→ What you will do
Please quote the material exactly, every line of it.

→ Data section
-*-

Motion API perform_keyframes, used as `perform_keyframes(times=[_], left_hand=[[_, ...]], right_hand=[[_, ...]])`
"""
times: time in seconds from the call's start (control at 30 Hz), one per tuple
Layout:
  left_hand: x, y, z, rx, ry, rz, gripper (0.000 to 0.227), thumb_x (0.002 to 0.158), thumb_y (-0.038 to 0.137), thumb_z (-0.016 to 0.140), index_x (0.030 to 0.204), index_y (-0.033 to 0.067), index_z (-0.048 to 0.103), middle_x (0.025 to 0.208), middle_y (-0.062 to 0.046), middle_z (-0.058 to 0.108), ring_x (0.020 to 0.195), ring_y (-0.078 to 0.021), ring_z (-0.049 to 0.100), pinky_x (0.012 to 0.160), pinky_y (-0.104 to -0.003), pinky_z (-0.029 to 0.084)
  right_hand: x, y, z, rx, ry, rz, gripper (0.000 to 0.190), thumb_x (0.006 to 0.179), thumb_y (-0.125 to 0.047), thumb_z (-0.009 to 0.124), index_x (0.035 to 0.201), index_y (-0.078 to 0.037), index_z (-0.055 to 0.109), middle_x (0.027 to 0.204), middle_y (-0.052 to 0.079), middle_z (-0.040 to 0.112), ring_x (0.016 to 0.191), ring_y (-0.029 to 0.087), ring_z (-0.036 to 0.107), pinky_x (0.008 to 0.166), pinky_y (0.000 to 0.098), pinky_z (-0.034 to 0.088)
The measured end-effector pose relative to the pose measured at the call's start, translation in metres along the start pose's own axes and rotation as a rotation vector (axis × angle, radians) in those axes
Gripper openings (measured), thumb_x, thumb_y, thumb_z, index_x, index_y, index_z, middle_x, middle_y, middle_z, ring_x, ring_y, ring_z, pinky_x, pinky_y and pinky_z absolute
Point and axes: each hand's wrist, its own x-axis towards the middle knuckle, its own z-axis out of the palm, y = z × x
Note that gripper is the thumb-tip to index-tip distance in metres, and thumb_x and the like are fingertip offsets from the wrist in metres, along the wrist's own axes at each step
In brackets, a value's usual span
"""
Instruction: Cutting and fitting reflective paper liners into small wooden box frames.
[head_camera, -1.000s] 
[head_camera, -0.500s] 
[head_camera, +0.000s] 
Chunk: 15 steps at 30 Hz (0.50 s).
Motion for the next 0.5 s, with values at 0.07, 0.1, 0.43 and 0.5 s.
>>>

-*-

→ Solution to this exercise
Motion API perform_keyframes, used as `perform_keyframes(times=[_], left_hand=[[_, ...]], right_hand=[[_, ...]])`
"""
times: time in seconds from the call's start (control at 30 Hz), one per tuple
Layout:
  left_hand: x, y, z, rx, ry, rz, gripper (0.000 to 0.227), thumb_x (0.002 to 0.158), thumb_y (-0.038 to 0.137), thumb_z (-0.016 to 0.140), index_x (0.030 to 0.204), index_y (-0.033 to 0.067), index_z (-0.048 to 0.103), middle_x (0.025 to 0.208), middle_y (-0.062 to 0.046), middle_z (-0.058 to 0.108), ring_x (0.020 to 0.195), ring_y (-0.078 to 0.021), ring_z (-0.049 to 0.100), pinky_x (0.012 to 0.160), pinky_y (-0.104 to -0.003), pinky_z (-0.029 to 0.084)
  right_hand: x, y, z, rx, ry, rz, gripper (0.000 to 0.190), thumb_x (0.006 to 0.179), thumb_y (-0.125 to 0.047), thumb_z (-0.009 to 0.124), index_x (0.035 to 0.201), index_y (-0.078 to 0.037), index_z (-0.055 to 0.109), middle_x (0.027 to 0.204), middle_y (-0.052 to 0.079), middle_z (-0.040 to 0.112), ring_x (0.016 to 0.191), ring_y (-0.029 to 0.087), ring_z (-0.036 to 0.107), pinky_x (0.008 to 0.166), pinky_y (0.000 to 0.098), pinky_z (-0.034 to 0.088)
The measured end-effector pose relative to the pose measured at the call's start, translation in metres along the start pose's own axes and rotation as a rotation vector (axis × angle, radians) in those axes
Gripper openings (measured), thumb_x, thumb_y, thumb_z, index_x, index_y, index_z, middle_x, middle_y, middle_z, ring_x, ring_y, ring_z, pinky_x, pinky_y and pinky_z absolute
Point and axes: each hand's wrist, its own x-axis towards the middle knuckle, its own z-axis out of the palm, y = z × x
Note that gripper is the thumb-tip to index-tip distance in metres, and thumb_x and the like are fingertip offsets from the wrist in metres, along the wrist's own axes at each step
In brackets, a value's usual span
"""
Instruction: Cutting and fitting reflective paper liners into small wooden box frames.
[head_camera, -1.000s] 
[head_camera, -0.500s] 
[head_camera, +0.000s] 
Chunk: 15 steps at 30 Hz (0.50 s).
Motion for the next 0.5 s, with values at 0.07, 0.1, 0.43 and 0.5 s.
>>>

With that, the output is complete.